§ GOAL OF THE EXERCISE
Within the listing, each line that has the string "document" should be copied.

§ DATA FOR THIS TASK
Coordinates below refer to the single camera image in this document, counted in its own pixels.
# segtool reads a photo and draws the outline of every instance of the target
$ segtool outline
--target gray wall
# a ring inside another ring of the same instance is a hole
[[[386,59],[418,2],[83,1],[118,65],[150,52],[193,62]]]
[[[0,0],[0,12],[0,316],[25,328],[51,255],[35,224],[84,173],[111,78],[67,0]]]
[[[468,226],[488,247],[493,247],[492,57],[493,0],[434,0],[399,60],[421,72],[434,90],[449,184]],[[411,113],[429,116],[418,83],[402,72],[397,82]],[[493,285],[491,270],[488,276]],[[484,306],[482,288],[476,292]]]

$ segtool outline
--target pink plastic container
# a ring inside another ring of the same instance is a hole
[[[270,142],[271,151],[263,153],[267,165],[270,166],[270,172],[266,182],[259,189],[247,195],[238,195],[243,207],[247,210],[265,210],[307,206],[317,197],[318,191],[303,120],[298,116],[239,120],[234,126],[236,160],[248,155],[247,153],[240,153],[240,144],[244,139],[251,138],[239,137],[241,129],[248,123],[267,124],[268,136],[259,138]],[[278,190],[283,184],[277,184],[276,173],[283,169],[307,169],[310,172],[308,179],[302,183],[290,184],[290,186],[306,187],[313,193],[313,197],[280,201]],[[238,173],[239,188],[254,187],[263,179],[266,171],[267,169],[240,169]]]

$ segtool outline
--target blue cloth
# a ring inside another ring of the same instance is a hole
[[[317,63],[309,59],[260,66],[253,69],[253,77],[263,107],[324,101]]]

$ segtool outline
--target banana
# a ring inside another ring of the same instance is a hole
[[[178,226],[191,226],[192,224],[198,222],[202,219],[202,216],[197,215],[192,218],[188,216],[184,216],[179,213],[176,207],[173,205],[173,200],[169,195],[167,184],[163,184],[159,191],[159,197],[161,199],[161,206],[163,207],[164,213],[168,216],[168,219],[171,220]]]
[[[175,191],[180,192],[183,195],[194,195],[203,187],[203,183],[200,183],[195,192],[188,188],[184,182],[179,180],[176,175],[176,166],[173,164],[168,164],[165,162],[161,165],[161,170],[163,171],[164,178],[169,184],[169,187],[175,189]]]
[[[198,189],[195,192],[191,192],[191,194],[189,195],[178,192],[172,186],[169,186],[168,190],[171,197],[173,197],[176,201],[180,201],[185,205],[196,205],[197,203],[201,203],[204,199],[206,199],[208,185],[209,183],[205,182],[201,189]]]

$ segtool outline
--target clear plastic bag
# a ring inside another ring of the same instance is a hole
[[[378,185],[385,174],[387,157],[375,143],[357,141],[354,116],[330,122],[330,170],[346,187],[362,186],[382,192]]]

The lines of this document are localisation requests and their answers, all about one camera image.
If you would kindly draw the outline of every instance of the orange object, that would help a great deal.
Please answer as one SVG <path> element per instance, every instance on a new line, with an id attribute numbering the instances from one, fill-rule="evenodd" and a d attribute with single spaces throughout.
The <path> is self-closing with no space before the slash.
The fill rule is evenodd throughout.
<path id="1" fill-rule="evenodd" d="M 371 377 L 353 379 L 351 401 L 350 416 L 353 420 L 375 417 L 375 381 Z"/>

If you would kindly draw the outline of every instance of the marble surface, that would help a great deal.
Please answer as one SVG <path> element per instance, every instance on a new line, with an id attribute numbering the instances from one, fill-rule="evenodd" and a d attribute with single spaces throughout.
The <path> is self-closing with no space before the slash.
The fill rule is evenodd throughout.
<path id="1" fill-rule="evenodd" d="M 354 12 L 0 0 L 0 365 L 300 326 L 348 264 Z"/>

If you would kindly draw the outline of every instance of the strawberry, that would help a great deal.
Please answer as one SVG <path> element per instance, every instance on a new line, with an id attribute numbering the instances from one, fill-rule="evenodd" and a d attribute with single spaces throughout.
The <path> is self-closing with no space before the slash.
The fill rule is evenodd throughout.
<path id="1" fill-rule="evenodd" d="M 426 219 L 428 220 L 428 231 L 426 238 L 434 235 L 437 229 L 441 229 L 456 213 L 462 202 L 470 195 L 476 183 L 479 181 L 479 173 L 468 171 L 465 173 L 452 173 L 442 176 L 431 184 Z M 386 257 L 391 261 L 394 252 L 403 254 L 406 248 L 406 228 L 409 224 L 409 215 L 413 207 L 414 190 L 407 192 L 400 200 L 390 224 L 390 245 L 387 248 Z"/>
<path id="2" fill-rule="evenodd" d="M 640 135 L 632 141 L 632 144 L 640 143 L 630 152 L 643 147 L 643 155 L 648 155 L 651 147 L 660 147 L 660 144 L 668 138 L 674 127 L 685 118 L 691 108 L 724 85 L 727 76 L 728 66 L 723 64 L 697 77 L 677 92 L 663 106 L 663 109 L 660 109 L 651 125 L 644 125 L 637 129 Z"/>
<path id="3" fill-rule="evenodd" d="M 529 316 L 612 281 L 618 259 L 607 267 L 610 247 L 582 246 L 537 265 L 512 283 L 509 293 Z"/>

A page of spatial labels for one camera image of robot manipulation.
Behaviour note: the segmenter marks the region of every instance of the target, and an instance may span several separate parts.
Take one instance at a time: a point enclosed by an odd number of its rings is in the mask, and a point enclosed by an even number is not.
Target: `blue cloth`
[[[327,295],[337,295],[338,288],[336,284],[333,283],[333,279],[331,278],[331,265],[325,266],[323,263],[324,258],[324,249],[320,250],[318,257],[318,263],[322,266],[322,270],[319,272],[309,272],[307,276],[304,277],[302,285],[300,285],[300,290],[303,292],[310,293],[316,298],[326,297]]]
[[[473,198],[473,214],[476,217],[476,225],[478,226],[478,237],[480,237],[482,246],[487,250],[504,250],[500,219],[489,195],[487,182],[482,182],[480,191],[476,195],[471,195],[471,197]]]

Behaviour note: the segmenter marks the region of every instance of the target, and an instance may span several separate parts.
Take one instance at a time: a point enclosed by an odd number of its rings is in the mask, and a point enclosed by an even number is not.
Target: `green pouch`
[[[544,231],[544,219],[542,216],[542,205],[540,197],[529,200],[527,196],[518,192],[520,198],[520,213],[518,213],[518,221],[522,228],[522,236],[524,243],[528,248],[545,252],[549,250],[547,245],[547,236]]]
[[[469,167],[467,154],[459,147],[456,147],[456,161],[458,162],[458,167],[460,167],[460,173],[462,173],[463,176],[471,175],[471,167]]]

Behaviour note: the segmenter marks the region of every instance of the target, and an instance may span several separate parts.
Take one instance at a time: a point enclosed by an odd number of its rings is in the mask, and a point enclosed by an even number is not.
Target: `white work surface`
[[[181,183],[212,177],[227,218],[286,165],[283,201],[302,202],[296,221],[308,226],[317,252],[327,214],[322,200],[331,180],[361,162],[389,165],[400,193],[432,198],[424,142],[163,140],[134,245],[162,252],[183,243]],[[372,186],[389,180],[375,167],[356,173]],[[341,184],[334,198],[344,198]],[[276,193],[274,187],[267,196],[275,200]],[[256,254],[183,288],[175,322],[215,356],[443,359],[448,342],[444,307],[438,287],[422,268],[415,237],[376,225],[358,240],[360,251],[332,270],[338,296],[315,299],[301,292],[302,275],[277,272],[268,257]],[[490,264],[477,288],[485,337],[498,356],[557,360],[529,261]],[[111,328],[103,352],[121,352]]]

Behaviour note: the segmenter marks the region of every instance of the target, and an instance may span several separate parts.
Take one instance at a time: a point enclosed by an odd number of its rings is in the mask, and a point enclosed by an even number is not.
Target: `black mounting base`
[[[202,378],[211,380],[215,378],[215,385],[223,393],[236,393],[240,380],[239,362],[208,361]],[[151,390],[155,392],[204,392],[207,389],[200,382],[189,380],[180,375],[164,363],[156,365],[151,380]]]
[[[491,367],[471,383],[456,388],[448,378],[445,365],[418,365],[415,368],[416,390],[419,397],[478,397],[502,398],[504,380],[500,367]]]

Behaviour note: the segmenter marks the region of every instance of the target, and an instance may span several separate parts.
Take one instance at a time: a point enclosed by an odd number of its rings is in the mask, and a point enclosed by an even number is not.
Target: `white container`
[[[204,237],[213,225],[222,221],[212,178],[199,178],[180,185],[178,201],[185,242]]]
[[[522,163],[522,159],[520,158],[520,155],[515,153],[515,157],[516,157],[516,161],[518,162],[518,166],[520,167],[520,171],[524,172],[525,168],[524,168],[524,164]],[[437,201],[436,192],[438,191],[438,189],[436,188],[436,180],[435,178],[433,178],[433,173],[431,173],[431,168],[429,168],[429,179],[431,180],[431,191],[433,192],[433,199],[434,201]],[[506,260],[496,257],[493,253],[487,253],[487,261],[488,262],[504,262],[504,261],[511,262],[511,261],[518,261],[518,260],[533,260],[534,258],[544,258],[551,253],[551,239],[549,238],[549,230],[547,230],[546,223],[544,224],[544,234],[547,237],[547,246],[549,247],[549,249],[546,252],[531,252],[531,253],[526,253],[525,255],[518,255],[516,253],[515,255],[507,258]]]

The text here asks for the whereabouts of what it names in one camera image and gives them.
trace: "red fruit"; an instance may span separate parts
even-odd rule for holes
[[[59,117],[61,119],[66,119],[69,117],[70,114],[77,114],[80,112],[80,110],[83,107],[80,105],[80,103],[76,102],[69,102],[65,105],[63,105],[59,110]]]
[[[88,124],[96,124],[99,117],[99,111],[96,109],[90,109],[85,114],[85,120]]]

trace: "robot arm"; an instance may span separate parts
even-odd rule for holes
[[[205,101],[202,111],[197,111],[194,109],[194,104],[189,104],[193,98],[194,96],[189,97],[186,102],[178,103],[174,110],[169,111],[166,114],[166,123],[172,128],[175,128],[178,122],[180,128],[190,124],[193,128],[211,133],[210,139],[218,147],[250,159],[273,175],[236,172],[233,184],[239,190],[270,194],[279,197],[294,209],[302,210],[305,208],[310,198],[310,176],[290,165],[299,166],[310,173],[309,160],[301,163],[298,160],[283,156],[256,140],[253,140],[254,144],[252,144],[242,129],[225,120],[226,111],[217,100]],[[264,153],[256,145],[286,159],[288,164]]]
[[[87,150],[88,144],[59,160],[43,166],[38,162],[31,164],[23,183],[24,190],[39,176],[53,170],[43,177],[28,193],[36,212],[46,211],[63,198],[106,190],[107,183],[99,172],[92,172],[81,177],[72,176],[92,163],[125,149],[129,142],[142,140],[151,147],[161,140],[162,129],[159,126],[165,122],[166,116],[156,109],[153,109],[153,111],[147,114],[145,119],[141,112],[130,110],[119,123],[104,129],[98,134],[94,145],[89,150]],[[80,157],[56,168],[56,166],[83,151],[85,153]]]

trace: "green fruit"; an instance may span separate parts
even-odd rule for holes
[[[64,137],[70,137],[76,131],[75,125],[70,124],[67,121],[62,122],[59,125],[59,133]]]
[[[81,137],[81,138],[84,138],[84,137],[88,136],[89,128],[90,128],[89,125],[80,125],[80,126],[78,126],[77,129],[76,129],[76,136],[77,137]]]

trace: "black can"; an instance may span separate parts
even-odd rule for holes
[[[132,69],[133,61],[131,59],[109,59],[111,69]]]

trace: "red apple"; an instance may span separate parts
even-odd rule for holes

§ WRITTEN SOLUTION
Coordinates below refer to the single camera image in this document, counted in its own pixels.
The lines of this document are localisation requests and their answers, all about one camera image.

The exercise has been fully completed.